Vanessa Safavi. Photo by Wilkosz and Way
When describing an exhibition, there is the inauspicious necessity of translating what one saw into words. With Vanessa Safavi, this verges on the unthinkable. “Describing my artistic practice is very personal, it starts with my biography.”
Born in Lausanne to a Swiss mother and a French-Persian father, she grew up roaming the globe and developed an interest in ethnography and anthropology. Yet, even at 17, her artistic ambitions were already evident and she began renting a studio, before attending École cantonale d’art de Lausanne – one of Switzerland’s most esteemed art schools. Despite her obvious talent, after she graduated in 2007, she decided against immediately pursuing an art career, and went on yet another jaunt across the world. “I’m only maturing as an artist now,” she says. “Up to this point I’ve still been looking.”

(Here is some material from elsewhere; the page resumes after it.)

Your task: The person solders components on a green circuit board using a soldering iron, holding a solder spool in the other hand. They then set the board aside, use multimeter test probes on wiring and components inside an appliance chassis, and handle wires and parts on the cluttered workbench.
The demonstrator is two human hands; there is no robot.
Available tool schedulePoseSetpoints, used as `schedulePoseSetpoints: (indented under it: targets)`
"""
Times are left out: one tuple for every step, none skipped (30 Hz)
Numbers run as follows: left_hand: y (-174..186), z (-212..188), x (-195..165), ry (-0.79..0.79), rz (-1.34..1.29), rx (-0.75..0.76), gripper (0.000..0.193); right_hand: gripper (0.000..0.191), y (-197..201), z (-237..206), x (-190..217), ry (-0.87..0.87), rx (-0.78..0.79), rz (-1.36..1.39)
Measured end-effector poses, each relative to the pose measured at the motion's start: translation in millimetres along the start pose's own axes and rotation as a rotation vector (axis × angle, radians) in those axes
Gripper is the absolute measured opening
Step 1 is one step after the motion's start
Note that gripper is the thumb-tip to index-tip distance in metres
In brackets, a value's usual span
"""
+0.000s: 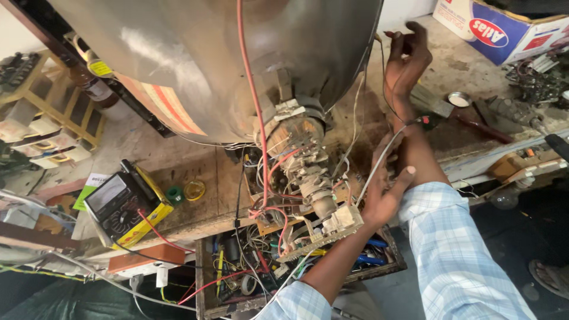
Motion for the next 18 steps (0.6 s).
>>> schedulePoseSetpoints:
  targets:
    - [0, -1, 1, 0.001, 0.002, 0.001, 0.082, 0.006, -3, 0, 5, 0.062, 0.015, 0.017]
    - [0, -1, 1, 0.002, 0.005, 0.002, 0.083, 0.007, -5, -2, 10, 0.122, 0.031, 0.035]
    - [-1, -2, 1, 0.000, 0.001, 0.003, 0.083, 0.006, -5, -4, 10, 0.132, 0.038, 0.020]
    - [-1, -2, 1, -0.002, -0.003, 0.002, 0.083, 0.004, -6, -6, 11, 0.141, 0.045, 0.007]
    - [-1, -1, -1, -0.007, -0.006, 0.003, 0.084, 0.003, -7, -7, 11, 0.152, 0.052, -0.005]
    - [-1, -1, -2, -0.012, -0.003, 0.003, 0.083, 0.003, -7, -7, 9, 0.126, 0.053, 0.017]
    - [-1, 0, -3, -0.017, 0.000, 0.003, 0.083, 0.002, -9, -6, 6, 0.100, 0.055, 0.038]
    - [-1, 0, -5, -0.022, 0.003, 0.003, 0.083, 0.002, -9, -5, 3, 0.075, 0.057, 0.059]
    - [-1, 0, -6, -0.024, 0.003, 0.005, 0.083, 0.003, -9, -6, 6, 0.106, 0.056, 0.015]
    - [-1, -1, -8, -0.026, 0.001, 0.004, 0.082, 0.003, -10, -6, 8, 0.139, 0.056, -0.029]
    - [-2, 0, -9, -0.029, 0.001, 0.005, 0.082, 0.004, -11, -6, 10, 0.172, 0.055, -0.073]
    - [-2, 1, -10, -0.031, 0.001, 0.007, 0.082, 0.004, -12, -6, 10, 0.171, 0.056, -0.059]
    - [-2, 1, -10, -0.031, 0.001, 0.008, 0.082, 0.004, -14, -7, 9, 0.170, 0.059, -0.046]
    - [-2, 0, -10, -0.032, 0.002, 0.008, 0.082, 0.004, -14, -7, 7, 0.168, 0.061, -0.032]
    - [-2, -1, -10, -0.028, 0.020, 0.012, 0.081, 0.005, -14, -8, 6, 0.170, 0.058, -0.052]
    - [-2, -2, -8, -0.025, 0.037, 0.016, 0.081, 0.005, -14, -8, 4, 0.172, 0.055, -0.071]
    - [-1, -2, -7, -0.024, 0.057, 0.020, 0.081, 0.005, -15, -8, 3, 0.175, 0.051, -0.088]
    - [0, -2, -5, -0.021, 0.045, 0.016, 0.082, 0.006, -15, -8, -1, 0.156, 0.042, -0.099]
Point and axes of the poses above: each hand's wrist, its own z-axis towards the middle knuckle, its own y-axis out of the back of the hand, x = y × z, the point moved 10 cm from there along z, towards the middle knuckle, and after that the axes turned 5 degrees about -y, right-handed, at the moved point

As such, it is only in her recent exhibition in São Paulo, “cloud metal cities” (2014), that her connection to travel has begun to emerge. Prior to this show, she lived in the Brazilian capital on a one-month residency, and found inspiration in the gentrification that gripped the city as it prepared to host the 2014 World Cup. The result is a collection that abstractly reflects this changing urban environment, with rolled sheets of aluminium reminiscent of the brand new city skyscrapers that sprang up in São Paulo’s former-shanty town districts, and the blue lights a reminder of digital connectivity. Scattered around the space were pieces of paper documenting brief encounters between strangers, expressing the transience of social relations under these oppressive new circumstances.
cloud metal cities, 2014. Aluminium sheets, silicones. Variable dimensions. Courtesy the artist and Kunsthalle São Paulo, Brazil.